Face à la situation, les élites de la ville, par sentiment de culpabilité, par humanité ou par prise de conscience de leur statut, décident de rester sur place et de prendre en main la situation pour faire reculer la maladie. On voit, ainsi, certains échevins comme Jean-Baptiste Estelle ou d’autres notables comme le chevalier Nicolas Roze diriger eux-mêmes des brigades de forçats venant des galères. Ces derniers, dont très peu survivent à leur besogne, transportent les cadavres des pestiférés dans les caveaux des églises, qui se trouvent rapidement remplis, puis dans des fosses communes creusées au cœur de Marseille.

Pendant ce temps, l’évêque de Marseille, Monseigneur de Belsunce, et ses prêtres passent leurs journées et leurs nuits à donner un dernier réconfort et espoirs aux malades en leur donnant l’extrême-onction. La mortalité finit enfin par baisser dans la cité phocéenne, en octobre 1720, avant de disparaître au cours de l’année 1721. Cependant, il faudra attendre l’été 1722 pour que soit officiellement déclarée la fin de l’épidémie qui laisse, après son passage, des milliers de morts. En effet, sur les 400.000 habitants de la Provence, 120.000 ont succombé à la maladie.

Souvenirs et hommages

Après cette terrible tragédie, les Marseillais décidèrent de remercier le Ciel de les avoir aidés à lutter contre l’épidémie. Ainsi, il est décidé par les autorités et les notables de la ville que tous les 28 mai, un cierge orné de l’écusson de la ville serait déposé devant le Saint-Sacrement, en souvenir des milliers de morts de la peste et afin de protéger les vivants de futures épidémies. Cette tradition, appelée le Vœu des Échevins, est toujours perpétuée de nos jours par les responsables de la chambre de commerce de Marseille au sein de la basilique du Sacré-Cœur. Selon l’évêché, « jamais cette cérémonie n’a revêtu la moindre signification politique. Rien n’est venu altérer son caractère exclusivement religieux qui est la manifestation d’une tradition ancrée dans le cœur des Marseillais. » Espérons que cette belle tradition puisse perdurer comme elle le fit pendant plus de 300 ans.

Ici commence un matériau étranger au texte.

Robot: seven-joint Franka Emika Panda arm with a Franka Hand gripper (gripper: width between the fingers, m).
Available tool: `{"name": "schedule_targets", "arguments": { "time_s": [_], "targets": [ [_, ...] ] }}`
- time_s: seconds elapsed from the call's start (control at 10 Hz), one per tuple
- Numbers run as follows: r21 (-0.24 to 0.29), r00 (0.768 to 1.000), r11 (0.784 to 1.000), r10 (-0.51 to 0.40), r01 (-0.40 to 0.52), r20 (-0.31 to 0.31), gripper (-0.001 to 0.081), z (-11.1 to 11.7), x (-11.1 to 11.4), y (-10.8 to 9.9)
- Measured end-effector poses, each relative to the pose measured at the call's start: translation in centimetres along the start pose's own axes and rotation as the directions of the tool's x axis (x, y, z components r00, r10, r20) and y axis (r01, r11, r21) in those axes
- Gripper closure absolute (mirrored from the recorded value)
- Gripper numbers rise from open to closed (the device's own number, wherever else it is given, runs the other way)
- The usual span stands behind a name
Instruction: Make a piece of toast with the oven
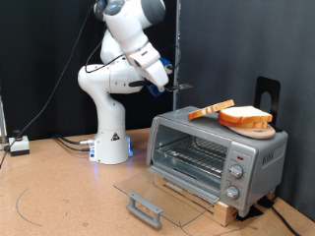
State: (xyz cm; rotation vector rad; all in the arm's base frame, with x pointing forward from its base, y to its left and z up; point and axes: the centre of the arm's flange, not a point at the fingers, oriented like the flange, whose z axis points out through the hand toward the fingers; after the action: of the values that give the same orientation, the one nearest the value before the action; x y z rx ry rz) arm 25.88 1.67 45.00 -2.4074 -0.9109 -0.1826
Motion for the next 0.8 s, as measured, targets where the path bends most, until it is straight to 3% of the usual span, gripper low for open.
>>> {"name": "schedule_targets", "arguments": {
  "time_s": [0.2, 0.5, 0.6, 0.8],
  "targets": [
    [-0.016, 1.0, 1.0, -0.003, 0.003, -0.005, 0.0339, 0.0, 0.0, 0.3],
    [-0.134, 0.983, 0.98, 0.128, -0.145, -0.128, 0.0339, -2.3, -1.6, 3.3],
    [-0.156, 0.979, 0.971, 0.166, -0.184, -0.119, 0.0339, -3.0, -2.7, 4.1],
    [-0.173, 0.972, 0.956, 0.235, -0.236, -0.026, 0.0339, -3.8, -5.3, 5.7]
  ]
}}
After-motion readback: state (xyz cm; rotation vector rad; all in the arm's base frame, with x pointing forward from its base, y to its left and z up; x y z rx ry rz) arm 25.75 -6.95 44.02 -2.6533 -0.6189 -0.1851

Mais qui est responsable de ce drame ? En 1722, tous les regards se tournent alors vers le capitaine du Grand-Saint-Antoine, Jean-Baptiste Chataud, qui est emprisonné et accusé d’avoir dissimulé l’existence de la maladie à bord de son navire. La Justice a épargné les échevins de Marseille et les responsables du Bureau de la santé, mais les archives attestent aujourd'hui de la culpabilité de ces hommes.